Almost a decade later, the Biden administration says the threat of hacking on America’s oil and gas pipelines has never been greater. “The lives and livelihoods of the American people depend on our collective ability to protect our country’s critical infrastructure from evolving threats,” Homeland Security Secretary Alejandro N. Mayorkas said in a statement Tuesday.

A security policy enacted on Tuesday requires owners and operators of pipelines that are classified as critical by the Transportation Security Administration to take specific measures to protect against ransomware and other attacks, and to develop a contingency and recovery plan.

The policy follows another in May that required companies to report significant cyberattacks to the government in order to maintain safety following the breach of the Colonial Pipeline that forced them to shut down a 5,500-mile pipeline.

The May policy set a 30-day period to “identify any gaps and associated remedial actions to address cyber risks” and report them to the TSA and the Department of Homeland Security’s Cybersecurity and Infrastructure Security Agency.

Shortly after taking office, President Biden promised that improving cybersecurity would be a top priority. That month, he met with top advisors to discuss ways to respond to a wave of Russian ransomware attacks targeting American companies, including a July 4th company in Florida that provides software for companies that manage technology for smaller businesses .

And on Monday the White House announced that the Chinese Ministry of State Security, which oversees the secret service, was behind an unusually aggressive and sophisticated attack on tens of thousands of victims who relied on Microsoft Exchange mail servers in March.

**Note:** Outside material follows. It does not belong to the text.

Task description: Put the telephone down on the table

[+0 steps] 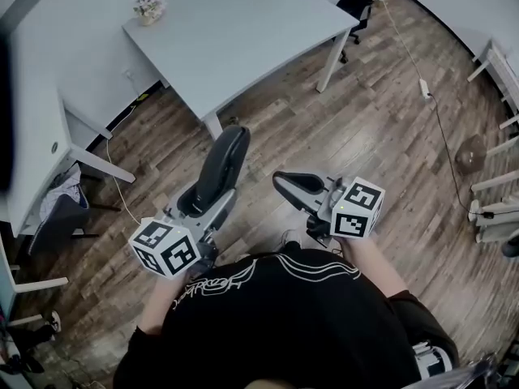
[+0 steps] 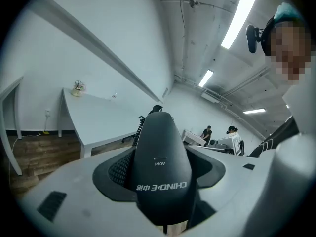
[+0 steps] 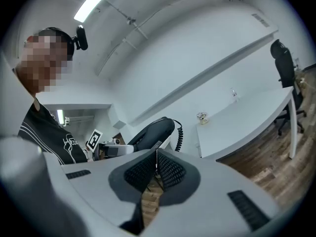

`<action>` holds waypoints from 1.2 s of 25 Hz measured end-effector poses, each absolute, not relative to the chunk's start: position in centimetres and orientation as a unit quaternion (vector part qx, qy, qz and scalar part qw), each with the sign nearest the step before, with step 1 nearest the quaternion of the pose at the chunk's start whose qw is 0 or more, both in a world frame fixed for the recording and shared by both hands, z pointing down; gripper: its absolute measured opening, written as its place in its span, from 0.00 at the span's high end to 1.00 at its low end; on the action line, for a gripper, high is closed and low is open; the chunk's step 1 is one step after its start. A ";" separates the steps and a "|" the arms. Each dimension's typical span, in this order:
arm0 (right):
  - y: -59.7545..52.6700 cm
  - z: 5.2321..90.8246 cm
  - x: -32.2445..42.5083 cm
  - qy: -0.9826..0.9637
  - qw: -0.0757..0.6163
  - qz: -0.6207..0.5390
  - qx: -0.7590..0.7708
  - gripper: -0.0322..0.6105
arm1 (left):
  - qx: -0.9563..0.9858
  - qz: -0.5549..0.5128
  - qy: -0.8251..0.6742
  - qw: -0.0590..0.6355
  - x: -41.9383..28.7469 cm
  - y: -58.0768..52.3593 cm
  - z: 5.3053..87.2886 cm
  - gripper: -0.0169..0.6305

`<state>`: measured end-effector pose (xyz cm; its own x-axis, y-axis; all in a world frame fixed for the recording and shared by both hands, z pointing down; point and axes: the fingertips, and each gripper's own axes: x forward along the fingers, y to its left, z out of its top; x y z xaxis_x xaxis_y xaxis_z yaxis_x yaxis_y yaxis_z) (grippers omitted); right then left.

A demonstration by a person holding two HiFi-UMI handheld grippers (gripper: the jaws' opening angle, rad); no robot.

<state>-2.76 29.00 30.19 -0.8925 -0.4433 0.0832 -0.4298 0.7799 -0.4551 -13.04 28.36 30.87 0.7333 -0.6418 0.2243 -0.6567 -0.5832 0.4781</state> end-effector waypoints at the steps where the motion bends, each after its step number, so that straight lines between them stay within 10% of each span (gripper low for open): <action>1: 28.8 30.2 -2.4 0.942 0.019 -0.242 -0.231 0.89 | 0.890 0.015 -0.364 0.274 -12.7 28.2 30.8 0.54; 30: 22.1 32.1 13.7 0.923 0.024 -0.266 -0.277 0.89 | 0.903 0.006 -0.300 0.309 4.1 20.8 33.2 0.54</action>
<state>13.68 22.12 32.14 -0.8452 -0.5245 0.1026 -0.4985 0.7045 -0.5052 4.14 20.83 33.19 0.8204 -0.5370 0.1966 -0.5447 -0.6291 0.5545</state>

Separately, the Justice Department on Monday unsealed charges against four Chinese citizens for coordinating trade secret hacking by companies in the aerospace, defense, biopharmaceutical and other industries.

According to the charges, China’s hackers operate from bogus companies, some on Hainan Island, and tap into Chinese universities to not only recruit hackers for the government, but also to manage critical business operations such as payroll. This decentralized structure, say American officials and security experts, is intended to offer the Chinese Ministry of State Security a plausible denial.

The charges also revealed that China’s “pro-government” hackers ran their own for-profit ventures and carried out ransomware attacks that extorted millions of dollars from companies.

Eileen Sullivan contributed to the coverage.